Tout fier de cette période, il revint s’asseoir et nous considéra en silence.

— Que vouliez-vous faire de ces revolvers ? demanda-t-il soudain, d’une voix changée.

Je le regardai d’un air que je m’efforçai de rendre piteux et ne répondis pas.

— Allons, allons, dit-il en agitant la main avec impatience, que vouliez-vous en faire ?

— On est au chômage, répondis-je, faut bien vivre.

— On ne peut pas trouver de boulot, renchérit Bams.

— Qu’est-ce que vous faites, dans la vie ?

— Je suis garçon boucher. Alors vous pensez qu’avec les restrictions de viande…

— Et vous ?

— Représentant de commerce.

— En quoi ?

— En pâtes alimentaires.

Le boche fit la grimace comme si la seule évocation de cette nourriture l’écœurait profondément.

— Mais enfin, dit-il, il y a autre chose à faire, dans la vie, que de mettre son revolver sous le nez des gens pour leur demander le portefeuille.

— Bien sûr ! approuvai-je, voyant que ça mordait. Mais quoi ? D’ailleurs, nous, on a de gros besoins.

— Qui vous a procuré ces armes ?

— Un Espagnol.

— Quel Espagnol ?

— Un Espagnol que je ne connais pas. Je l’ai rencontré dans un bar, à Perpignan. Il prétendait qu’il repartait pour l’Espagne.

— Ouais ! Et vous ne savez pas comment il s’appelle, naturellement ?

— Naturellement.

Le vieux type attira à lui le revolver que les flics avaient posé sur son bureau. Il l’examina en silence.

— C’est une arme américaine, soupira-t-il, sans lever la tête. Comment diable pouvez-vous avoir une arme américaine ?

— Je n’en sais rien, répondis-je. Je n’ai pas demandé au type d’où il l’avait tirée.

Ce qui me faisait tout de même plaisir c’était de voir que la Gestapo était en plein cirage. Il nous prenait vraiment pour des truands. J’étais heureux de constater qu’il ne soupçonnait pas mes attaches avec les services secrets alliés. J’étais même épaté que cette idée ne lui soit pas déjà venue. Mais maintenant qu’il commençait, mon salaud, à réaliser qu’il avait devant lui un Colt, ça risquait de tourner mal.
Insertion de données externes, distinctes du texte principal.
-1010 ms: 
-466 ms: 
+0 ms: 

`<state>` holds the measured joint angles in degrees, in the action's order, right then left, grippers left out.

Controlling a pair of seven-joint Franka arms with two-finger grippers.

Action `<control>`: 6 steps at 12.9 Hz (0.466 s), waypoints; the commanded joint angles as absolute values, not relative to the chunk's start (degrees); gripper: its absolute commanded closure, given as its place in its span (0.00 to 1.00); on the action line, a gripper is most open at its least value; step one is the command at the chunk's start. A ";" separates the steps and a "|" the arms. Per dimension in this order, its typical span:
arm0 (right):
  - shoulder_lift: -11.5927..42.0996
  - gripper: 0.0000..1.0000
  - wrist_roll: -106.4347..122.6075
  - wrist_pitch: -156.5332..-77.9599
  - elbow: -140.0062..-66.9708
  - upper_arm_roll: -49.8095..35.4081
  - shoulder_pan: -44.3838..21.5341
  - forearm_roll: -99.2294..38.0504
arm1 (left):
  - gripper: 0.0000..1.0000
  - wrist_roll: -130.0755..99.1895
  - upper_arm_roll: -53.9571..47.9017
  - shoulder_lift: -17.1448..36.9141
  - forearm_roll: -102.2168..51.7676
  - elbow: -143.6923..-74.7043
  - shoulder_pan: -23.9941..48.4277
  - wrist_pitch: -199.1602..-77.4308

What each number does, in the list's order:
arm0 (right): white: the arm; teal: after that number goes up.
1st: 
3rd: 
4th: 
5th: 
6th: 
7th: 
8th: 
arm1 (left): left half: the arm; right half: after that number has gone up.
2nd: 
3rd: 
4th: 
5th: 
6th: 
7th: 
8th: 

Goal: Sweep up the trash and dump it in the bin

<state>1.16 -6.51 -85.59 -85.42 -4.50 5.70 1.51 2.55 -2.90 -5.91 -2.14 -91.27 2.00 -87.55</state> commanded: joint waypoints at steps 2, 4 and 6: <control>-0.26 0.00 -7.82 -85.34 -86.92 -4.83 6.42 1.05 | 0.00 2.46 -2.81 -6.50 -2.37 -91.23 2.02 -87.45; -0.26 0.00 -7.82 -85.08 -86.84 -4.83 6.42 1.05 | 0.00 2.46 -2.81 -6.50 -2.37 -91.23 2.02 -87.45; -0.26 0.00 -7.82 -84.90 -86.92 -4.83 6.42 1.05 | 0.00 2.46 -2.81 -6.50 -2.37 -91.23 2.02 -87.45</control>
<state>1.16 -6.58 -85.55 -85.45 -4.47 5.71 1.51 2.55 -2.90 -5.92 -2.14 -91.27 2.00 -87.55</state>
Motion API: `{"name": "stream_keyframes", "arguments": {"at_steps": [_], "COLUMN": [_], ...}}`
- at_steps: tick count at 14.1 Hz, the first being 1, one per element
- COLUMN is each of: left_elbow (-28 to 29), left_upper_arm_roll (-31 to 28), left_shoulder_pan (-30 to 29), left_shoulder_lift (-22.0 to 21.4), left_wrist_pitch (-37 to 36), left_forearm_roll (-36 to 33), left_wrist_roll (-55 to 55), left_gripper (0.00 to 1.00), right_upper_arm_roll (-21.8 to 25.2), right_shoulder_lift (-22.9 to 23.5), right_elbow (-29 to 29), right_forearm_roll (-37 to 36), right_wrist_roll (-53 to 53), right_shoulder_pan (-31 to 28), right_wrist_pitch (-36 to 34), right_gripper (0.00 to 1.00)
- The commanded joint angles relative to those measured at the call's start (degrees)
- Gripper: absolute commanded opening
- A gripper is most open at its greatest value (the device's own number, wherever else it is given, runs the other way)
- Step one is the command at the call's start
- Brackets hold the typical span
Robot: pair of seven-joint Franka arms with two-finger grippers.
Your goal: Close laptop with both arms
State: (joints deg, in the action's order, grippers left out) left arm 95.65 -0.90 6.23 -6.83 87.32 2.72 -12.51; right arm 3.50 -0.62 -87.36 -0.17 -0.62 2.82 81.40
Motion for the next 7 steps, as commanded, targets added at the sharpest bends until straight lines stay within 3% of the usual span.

— Mais vous saviez que c’était une arme américaine ?

— Hé non ! répondis-je, je n’en savais rien.

— Vous ne savez pas lire ?

— Pourquoi ?

Il m’adressa un sale sourire et, se penchant sur la table me montra du bout de l’ongle une inscription sur le canon : U.S A.

— Qu’est-ce que vous pensez que ça signifie, ceci, hein ?

Je haussai les épaules d’un air d’ignorance.

— Ça suffit comme ça, dit le vieux, en claquant la table de la paume de la main. Qui vous a donné ces armes ?

— Un Espagnol.

— Oui, je sais, vous me l’avez déjà dit. Vous ne voulez pas être franc ?

— Mais je suis franc !

Le vieux flic se leva d’un bond, fit le tour de la table et me balança une de ces claques dont un gosse aurait pleuré.

Ma tête partit en arrière et heurta le dossier du fauteuil.

— Schwein französischen !

— Emmenez-les, ordonna-t-il à mes gardes du corps. Je ne veux vous revoir que lorsqu’ils auront parlé.

Les autres acolytes nous relevèrent de force et nous entraînèrent dans une pièce voisine en nous poussant devant eux à coups de pied.

Ça ne faisait que commencer.

CHAPITRE 7

C’était une grande pièce nue, blanchie à la chaux, avec une haute fenêtre mince comme une meurtrière. Elle était vide, sauf deux chaises et un fauteuil. C’était le paradis du passage à tabac.

Ça, on peut pas dire, les Allemands, pour être corrects, ils étaient corrects. Après nous avoir introduits à coups de pied quelque part dans cette pièce maudite, ils s’aperçurent enfin que Bams était blessé. Ils le firent aussitôt asseoir dans le grand fauteuil et appelèrent un autre individu qui faisait office d’infirmier ou de docteur pour soigner mon copain.